Sunday, June 28, 2009

How Crazy? Jumping Out of a Plane Crazy!

I've been a little scared of heights for as long as I recall. I'll experience a fight or flight response even during a movie's 10th-floor-straight-to-the-ground shot. (Watching the movie Vertigo on a big screen is an experience, let me just say.) So I've long wondered if I'd ever have the guts to jump out of a plane.

Hey, don't look at me like that: I'm not claiming that it makes the least bit of sense.

Earlier this year, for whatever reason, my wonder started to turn a bit more serious until last month, when I decided that I'd thought and wondered and fretted far too much and for far too long: I either went ahead and did it or I was a pu... er, I mean, a wuss.

So this morning, after several previous attempts were cancelled due to bad weather, I was off to Raeford Parachute Center in Raeford, NC. The area reminded me of where I grew up in rural Indiana. Quiet and peaceful (except for the meth labs and the Oxycontin robberies, of course ;-).

I got to the center experiencing a mixture of excitement and anxiety, which is pretty much the norm, I'd expect. As my tandem instructor, Tico, put it, he really wouldn't want to jump with somebody who didn't have enough sense to be at least a little nervous.

The training and prep were fairly uneventful. We were first shown a video that went on at some length about relinquishing our legal rights should we suddenly find ourselves paralyzed or splattered across someone's tobacco field. And that's fine: should I die in a skydiving accident that is due to someone else's negligence, I plan to haunt his ass to the point that he thinks the movie Poltergeist is a whimsical comedy.

Generally speaking, though, I was pretty cool up to the point of squeezing into the plane.

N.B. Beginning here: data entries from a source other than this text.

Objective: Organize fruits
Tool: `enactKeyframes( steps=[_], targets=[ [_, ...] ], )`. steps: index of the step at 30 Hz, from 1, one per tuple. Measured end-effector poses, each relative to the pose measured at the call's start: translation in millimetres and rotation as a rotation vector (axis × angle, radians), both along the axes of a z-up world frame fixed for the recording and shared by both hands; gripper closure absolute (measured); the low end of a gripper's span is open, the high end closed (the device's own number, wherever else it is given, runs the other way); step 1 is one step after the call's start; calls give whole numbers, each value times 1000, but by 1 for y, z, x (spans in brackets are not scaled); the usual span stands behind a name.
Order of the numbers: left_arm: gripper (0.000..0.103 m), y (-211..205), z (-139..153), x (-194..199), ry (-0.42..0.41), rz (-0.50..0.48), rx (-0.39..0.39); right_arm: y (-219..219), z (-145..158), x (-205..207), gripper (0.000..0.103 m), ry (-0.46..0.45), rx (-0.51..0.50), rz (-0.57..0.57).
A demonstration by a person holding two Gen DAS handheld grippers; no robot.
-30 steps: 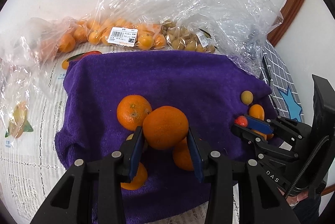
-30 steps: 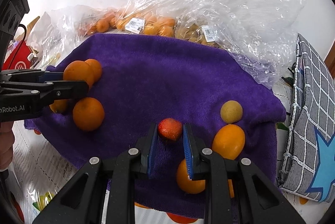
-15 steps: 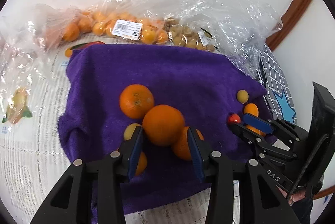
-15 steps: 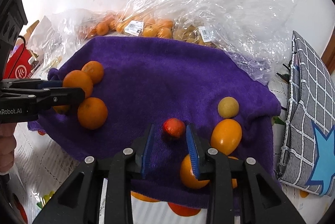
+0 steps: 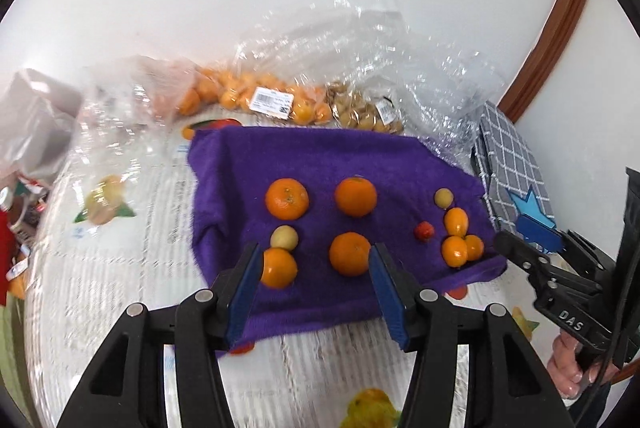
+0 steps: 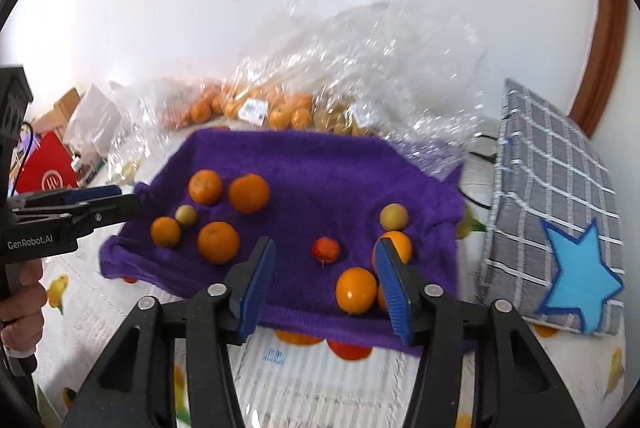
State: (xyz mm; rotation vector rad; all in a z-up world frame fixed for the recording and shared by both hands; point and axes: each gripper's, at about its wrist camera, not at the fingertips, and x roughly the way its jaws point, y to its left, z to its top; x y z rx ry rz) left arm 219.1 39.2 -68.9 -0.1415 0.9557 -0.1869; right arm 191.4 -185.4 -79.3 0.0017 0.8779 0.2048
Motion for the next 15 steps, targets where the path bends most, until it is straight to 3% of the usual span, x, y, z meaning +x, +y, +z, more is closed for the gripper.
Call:
enactKeyframes(
  steps=[13, 15],
  targets=[
    [26, -10, 43, -87, -110, 75, 62, -17, 63, -90, 43, -31, -16, -75],
    [24, -13, 48, -100, -133, 83, 81, -21, 68, -101, 26, -41, -17, -89]
  ],
)
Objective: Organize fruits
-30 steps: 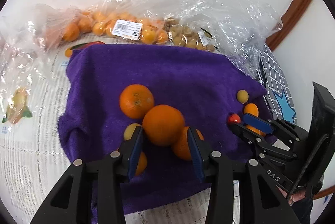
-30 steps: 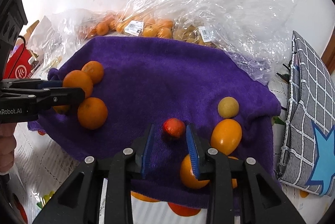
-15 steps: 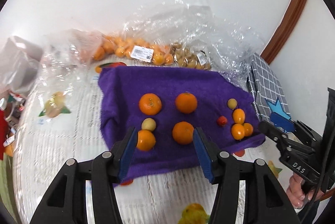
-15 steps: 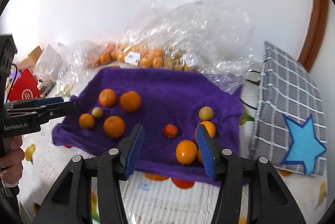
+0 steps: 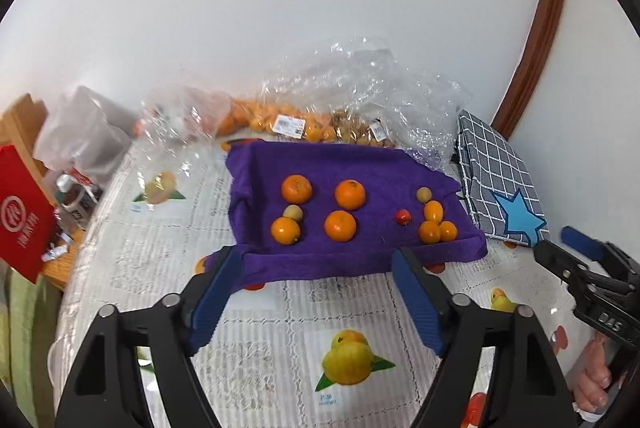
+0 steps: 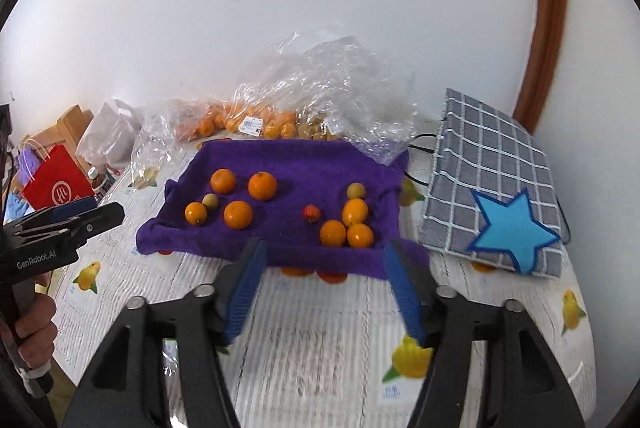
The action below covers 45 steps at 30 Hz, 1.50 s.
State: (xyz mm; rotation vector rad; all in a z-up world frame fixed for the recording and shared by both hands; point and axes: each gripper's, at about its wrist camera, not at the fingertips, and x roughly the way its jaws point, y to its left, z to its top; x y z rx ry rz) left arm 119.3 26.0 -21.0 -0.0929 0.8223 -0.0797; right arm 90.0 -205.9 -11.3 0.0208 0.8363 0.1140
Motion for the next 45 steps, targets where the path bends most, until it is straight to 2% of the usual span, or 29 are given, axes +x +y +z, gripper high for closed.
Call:
enactKeyframes(
  steps=[2, 6, 19, 45],
  targets=[
    [22, -1, 4, -12, -4, 8, -2, -1, 6, -12, 15, -24, -7, -10],
    [18, -5, 8, -29, -11, 12, -4, -8, 18, -38, 6, -64, -6, -30],
    [18, -16, 20, -59, -55, 28, 41, -16, 33, -74, 5, -93, -17, -59],
    [18, -28, 30, -69, -76, 20, 76, -29, 39, -86, 5, -108, -9, -105]
  ],
)
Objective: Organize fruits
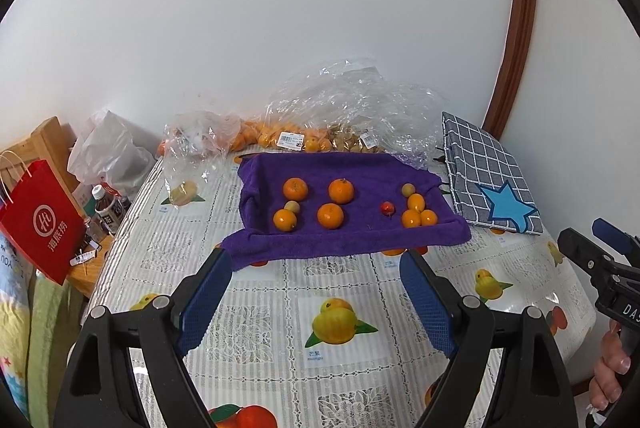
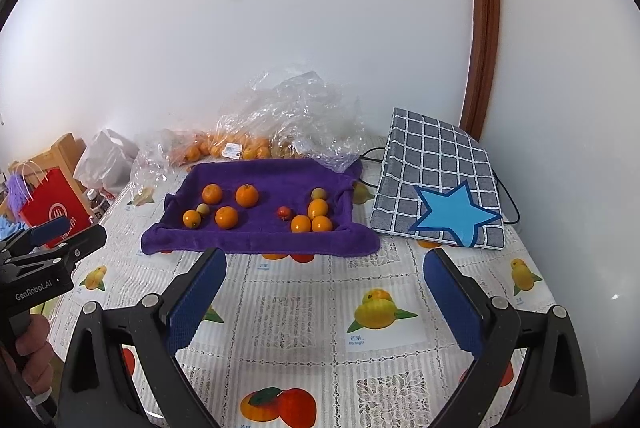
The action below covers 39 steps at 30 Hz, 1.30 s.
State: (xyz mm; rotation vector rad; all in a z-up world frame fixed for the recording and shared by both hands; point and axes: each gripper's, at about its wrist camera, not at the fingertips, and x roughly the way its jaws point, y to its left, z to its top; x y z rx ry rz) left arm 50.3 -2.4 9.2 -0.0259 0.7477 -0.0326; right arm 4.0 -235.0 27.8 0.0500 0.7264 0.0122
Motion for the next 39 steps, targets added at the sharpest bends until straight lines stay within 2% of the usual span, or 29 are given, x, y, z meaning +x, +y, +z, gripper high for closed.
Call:
enactKeyframes(
  steps=[39],
  targets=[
    [18, 1, 3, 0, -2, 3, 2, 1, 4, -2, 5, -9, 14, 7]
  ],
)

This was a tiny prop job carrying 18 people, if I remember correctly: there was a pilot (or I had faith that there was), six tandem teams, four photographers, and one solo skydiver. As one of the instructors said, we were so close that, in some cultures, we'd be considered married. Being squeezed in like that with the hot, stagnant air combined with the gas fumes was anything but pleasant; fortunately, however, my instructor and I were to be the 2nd tandem team out of the plane, so we were right next to the door. And it only took a couple of minutes before the plane started taxiing for takeoff, at which point the wind took care of the heat and fumes problems and I was able to relax again.

I relaxed until the first tandem team fell out of the plane, I should specify.

I've spent the better part of the afternoon telling people that I "jumped out out of a plane," but that's really not accurate. No, it really is more an act of falling. Once the first team was away, my instructor told me to slide off the bench, get my ass on the floor, scootch my way up to the door, and hang my legs over the side. At which point, I have to say that I started having second thoughts.




But there were four tandem teams behind us, so even if I'd somehow been able to convince Tico to bag the jump, it would have been a major inconvenience to move out of everyone else's way. Plus, I really didn't like the idea that I'd be the subject of object lessons and general derision at the training center for years to come. So I decided that I'd best just go with it.

Things progressed somewhat quickly from that point.

Tico told me to lean my head back, and the next thing I knew, we were out of the plane and freefalling.

My next admission is that I experienced a second or two of "What the *#&%$#@ are you doing??!!" but quickly realized that everything was out of my control for the foreseeable future. With that understood, I was able to relax and started enjoying the hell out of the ride. And it was incredible. Absolutely incredible. We'd been warned to not look down -- either look at the cameraman or at the horizon -- however, to the best of my recollection, that was the only bit of advice that I ignored: the views from 2.5 miles up are far too beautiful to ignore.

I could go on and on about the experience of freefalling, the feeling of the canopy deploying, sensation of flying, etc. And while I had a photographer recording things, I really wish I could have taken my own pictures so I might have captured the beautiful red-tailed hawk floating below us as we were approaching the drop zone. Just an incredible experience all around. The only questions in my mind now are when I do it again and if I tandem again or graduate up to accelerated freefall.


  1. Awesome it worked out and you didn't p*%% out, very cool!! Tandem sounds like the way to go if I ever decide to take the fall.

  2. Thanks for the vivid account and the photos. I'm never going to experience skydiving personally, unless I'm having a REALLY bad travel day, so I appreciate the vicarious thrill.

  3. My dear friend John - YOU are NUCKIN' FUTS!!!!! I have long come to the realization that I AM, in fact, afraid of know that queasy tightening in the 'nether regions' when looking off of a 20 story balcony? Climbing Old Rag and going beyond the platform at Seneca Rocks WV were only accomplished by following someone who'd done it before, but I STILL hated it! You're my hero....Shrill

  4. Hey John, Just wanted you to know how happy i am that you we're able to do this. Actually it was a real big suprise to learn that you had this interest. To achieve this dream and overcome a fear is to say the least, "phenomenal". Go with what makes you strong and you have my greatest respect. Hang tough brother and be safe.